The day in between those two shows corresponded to my army physical. Since my draft number was so low, they were starting to process me for a possible trip to Vietnam. My attempt to fail the physical didn’t fly, and I went to the second Stones show with dampened spirits. For all I knew, I might be in combat boots overseas in a few months.

I was a changed person after seeing that band, and only then could I properly rebel. Within two months I’d passed my physical, burned my draft card, changed my name, and fled the East coast in a borrowed car (I'd traded my own car for an electric guitar like Mick Taylor's).

By 1975 Taylor had left and Ron Wood was the replacement. We had many arguments about that change. Should it be Jeff Beck? Nils Lofgren? I can't say that the magic was gone quite yet, but I could see decline setting in. The huge inflated phallus Jagger mounted during "Starfucker" was the first uncalled-for gimmick. Then there was Wood, who’d never fill Taylor’s shoes. Still, I went to both shows because I hadn't yet been willing to enter recovery. Those tickets were maybe $15.

I don't remember much about the 1978 tour because the Stones skipped Boston. I "probably" would have gone, because my addiction was hard to kick, and also because "Shattered" and "When The Whip Comes Down" were, although I couldn't know it at the time, among the last of the great Stones tunes. I wasn’t blown away. The last Stones show I ever saw was in 1981. The stage set had been sterilized, not even cords connecting the guitars to the amps. Jagger rode a cherry-picker over the crowd. It was the beginning of "Mick Jagger and the Rolling Stones." Little did I suspect the parody they’d become. I probably paid $25 bucks for that show.

These days I think back to Beggar's Banquet, Let It Bleed, Exile, Ya-Yas and Sticky Fingers and realize that I was the right age to see the Stones during their peak. When I saw Martin Scorsese's film Shine A Light, I came away depressed, wondering why he hadn’t filmed the Stones in 1978 instead of The Band with The Last Waltz.

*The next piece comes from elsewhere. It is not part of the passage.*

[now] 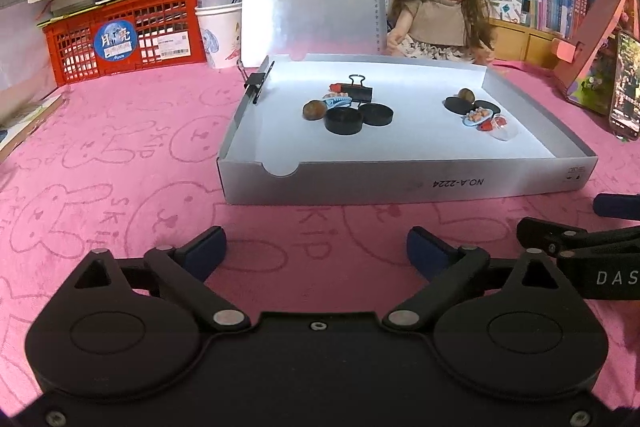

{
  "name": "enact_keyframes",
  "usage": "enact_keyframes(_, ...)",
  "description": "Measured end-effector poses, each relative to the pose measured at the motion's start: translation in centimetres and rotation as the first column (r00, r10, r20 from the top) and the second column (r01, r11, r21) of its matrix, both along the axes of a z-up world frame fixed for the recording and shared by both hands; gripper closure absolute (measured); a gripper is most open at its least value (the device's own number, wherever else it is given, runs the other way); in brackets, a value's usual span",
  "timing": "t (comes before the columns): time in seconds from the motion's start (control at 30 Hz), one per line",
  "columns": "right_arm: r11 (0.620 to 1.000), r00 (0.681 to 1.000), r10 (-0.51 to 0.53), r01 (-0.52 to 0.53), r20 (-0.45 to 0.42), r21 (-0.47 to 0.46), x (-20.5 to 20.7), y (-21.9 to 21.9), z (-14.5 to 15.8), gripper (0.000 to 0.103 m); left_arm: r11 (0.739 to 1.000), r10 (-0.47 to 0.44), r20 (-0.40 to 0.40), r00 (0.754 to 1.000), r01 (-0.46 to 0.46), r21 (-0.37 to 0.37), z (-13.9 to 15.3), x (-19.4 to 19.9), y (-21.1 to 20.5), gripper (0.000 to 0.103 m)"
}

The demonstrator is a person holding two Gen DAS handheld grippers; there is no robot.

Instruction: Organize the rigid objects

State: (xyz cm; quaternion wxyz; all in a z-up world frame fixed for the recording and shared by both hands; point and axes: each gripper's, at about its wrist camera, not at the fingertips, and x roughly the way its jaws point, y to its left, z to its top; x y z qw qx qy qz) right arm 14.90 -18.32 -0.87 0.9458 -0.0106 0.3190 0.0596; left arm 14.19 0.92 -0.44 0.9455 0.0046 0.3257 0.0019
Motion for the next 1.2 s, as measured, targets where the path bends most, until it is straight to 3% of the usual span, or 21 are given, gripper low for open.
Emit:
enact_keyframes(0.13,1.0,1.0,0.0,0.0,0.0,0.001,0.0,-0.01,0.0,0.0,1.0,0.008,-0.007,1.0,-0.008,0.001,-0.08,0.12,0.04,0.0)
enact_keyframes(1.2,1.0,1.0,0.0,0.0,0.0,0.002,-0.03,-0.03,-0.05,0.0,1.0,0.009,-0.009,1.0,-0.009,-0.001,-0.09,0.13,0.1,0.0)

I feel sorry for my younger friends who saw the Stones in the 2000s and later, proclaiming it the best show they'd ever seen. Maybe they didn't get out much. To them, Jagger was the ultimate showman. Really? Because he can do jumping jacks? What about Prince? Bowie? Jackson? How about Bjork? David Johansen, anybody? For that matter, why did the Stones even require a front man? None of the other bands from that era seemed to need one: Led Zep, Cream, The Who, Kinks, Blind Faith...

The bigger problem for me was that Mick Taylor had turned me into something of a guitar snob. He added such a blues-oriented sound to the Stones that I've not gotten over it. In Wisconsin last year I scooped up a bootleg from the 1973 tour in Europe. I'm a big believer in Mick Taylor solos. The vibrato, the tone, the clarity. Fuck Clapton and fuck the shredders. Taylor had few peers.

Today, the prices for Stones tickets at my local stadium, Foxboro, this summer vary from $150 to about $2100. I'd have to sell my car. From the floor plan, I can't tell if they are selling seats behind the stage or not, but they’re laid out and numbered on the website. Nicky Hopkins is dead. Bobby Keys is dead. Taylor’s gone. Bill Wyman, whose name I took when I went underground, is gone. Jagger can't sing. The Stones have become corporate money-grubbers living off their long-gone glory days. You’d think that, after 50 years of guys like me buying their records and going to their shows, helping them amass millions, that they’d give one free tour. Cocksucker Blues indeed.

But it doesn’t matter: if they were playing on the hood of my car, I probably wouldn’t open my eyes.